Vehicular Homicide and Causation (Part 4)

by | Jan 25, 2020 | Blog, Criminal Law, Monmouth County, Ocean County

The Court continued in relevant part: Whether the victim acted unlawfully relates to whether a defendant may have contemplated the victim’s actions. In other words, the unlawful nature of the victim’s crossing should have been a factor for the jury in determining whether his fatality was “within the risk of which the actor was aware,” and, if not, whether his fatality involved “the same kind of injury or harm as the probable result” of defendant’s driving, and it was not “too remote, accidental in its occurrence, or dependent on the victim’s volitional act.”

We reject the State’s argument that Buckley permitted the court to omit the causation charge. We do so for three reasons. First, as we have discussed, Buckley did not address jury instructions. Second, the facts in this case are unlike those in Buckley, where “but for” causation was not at issue; and the accident would have occurred regardless of the victim-passenger’s violation of the motor vehicle law. Here, “but for” causation was disputed, and defendant contends that the accident would have been avoided had the victim-pedestrian not violated N.J.S.A. 39:4-36.
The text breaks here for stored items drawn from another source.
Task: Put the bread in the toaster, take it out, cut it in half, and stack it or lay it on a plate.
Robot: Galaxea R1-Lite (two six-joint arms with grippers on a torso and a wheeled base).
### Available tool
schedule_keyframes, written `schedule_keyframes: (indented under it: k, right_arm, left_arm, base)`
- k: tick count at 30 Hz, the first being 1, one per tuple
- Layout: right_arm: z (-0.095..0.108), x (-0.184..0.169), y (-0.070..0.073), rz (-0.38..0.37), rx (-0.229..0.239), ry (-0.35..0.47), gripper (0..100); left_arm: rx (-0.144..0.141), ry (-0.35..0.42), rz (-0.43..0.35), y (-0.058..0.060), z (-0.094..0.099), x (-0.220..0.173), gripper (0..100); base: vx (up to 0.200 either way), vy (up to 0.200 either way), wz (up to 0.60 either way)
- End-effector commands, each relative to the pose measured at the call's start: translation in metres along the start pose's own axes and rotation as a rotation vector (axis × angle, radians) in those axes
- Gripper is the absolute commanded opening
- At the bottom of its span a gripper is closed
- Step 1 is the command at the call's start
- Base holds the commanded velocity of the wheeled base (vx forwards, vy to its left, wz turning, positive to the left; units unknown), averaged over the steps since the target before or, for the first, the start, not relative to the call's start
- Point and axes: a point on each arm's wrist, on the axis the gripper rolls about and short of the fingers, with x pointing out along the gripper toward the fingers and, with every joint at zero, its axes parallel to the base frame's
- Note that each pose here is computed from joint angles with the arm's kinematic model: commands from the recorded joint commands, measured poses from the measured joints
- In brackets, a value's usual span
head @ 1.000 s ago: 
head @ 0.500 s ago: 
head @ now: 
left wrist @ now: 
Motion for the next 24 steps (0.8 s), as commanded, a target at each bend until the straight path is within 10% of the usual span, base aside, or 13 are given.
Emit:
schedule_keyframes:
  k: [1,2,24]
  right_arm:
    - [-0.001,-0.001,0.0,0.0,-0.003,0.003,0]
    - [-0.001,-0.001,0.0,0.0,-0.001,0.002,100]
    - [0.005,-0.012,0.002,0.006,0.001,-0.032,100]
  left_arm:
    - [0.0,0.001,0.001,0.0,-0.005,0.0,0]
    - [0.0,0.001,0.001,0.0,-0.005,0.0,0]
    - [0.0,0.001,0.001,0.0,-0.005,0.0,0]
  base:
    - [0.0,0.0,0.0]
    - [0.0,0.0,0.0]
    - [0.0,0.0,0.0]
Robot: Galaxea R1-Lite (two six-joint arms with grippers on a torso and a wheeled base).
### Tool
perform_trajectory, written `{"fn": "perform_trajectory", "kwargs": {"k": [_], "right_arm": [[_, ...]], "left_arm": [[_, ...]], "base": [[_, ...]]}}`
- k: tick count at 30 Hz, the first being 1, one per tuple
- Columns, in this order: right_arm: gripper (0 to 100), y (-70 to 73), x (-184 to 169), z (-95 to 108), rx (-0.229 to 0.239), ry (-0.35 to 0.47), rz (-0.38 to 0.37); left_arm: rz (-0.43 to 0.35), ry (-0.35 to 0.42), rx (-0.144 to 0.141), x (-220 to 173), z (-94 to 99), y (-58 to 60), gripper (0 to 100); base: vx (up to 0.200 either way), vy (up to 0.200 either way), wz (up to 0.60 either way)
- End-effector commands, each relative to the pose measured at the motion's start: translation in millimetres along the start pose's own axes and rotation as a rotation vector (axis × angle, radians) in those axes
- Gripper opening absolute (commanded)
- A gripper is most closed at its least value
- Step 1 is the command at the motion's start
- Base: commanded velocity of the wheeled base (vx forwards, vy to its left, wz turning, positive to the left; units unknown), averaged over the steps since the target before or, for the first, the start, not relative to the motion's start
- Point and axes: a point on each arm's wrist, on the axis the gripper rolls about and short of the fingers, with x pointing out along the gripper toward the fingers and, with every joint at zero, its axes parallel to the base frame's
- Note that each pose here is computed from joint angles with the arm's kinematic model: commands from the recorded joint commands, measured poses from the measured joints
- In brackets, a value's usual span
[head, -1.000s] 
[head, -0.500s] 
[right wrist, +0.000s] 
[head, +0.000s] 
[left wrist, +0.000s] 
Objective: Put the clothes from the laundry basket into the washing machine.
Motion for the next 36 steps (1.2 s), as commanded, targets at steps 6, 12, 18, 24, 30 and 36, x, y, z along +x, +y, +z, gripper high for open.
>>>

Third, the State did not expressly limit its contention to the first prong of N.J.S.A. 2C:2-3(c). We discern no basis in the record for the State’s argument that it “relied exclusively on the first prong. The State did not refer to the language of the prong in its opening or closing. Even if it had, the court erred because it did not instruct the jury as to that prong. However, as the State did not limit its contention as to causation, the court was required to instruct the jury as to both prongs.

In sum, the court was required to deliver the model charge on causation, and to deliver an instruction on N.J.S.A. 39:4-36. The failure to do so was plain error.

The conviction was reversed and remanded for a new trial. The defense will have their work cut out for them even with the benefit of the causation instruction. Juries are almost always going to be hesitant to “blame the victim” in cases where they die in a motor vehicle accident.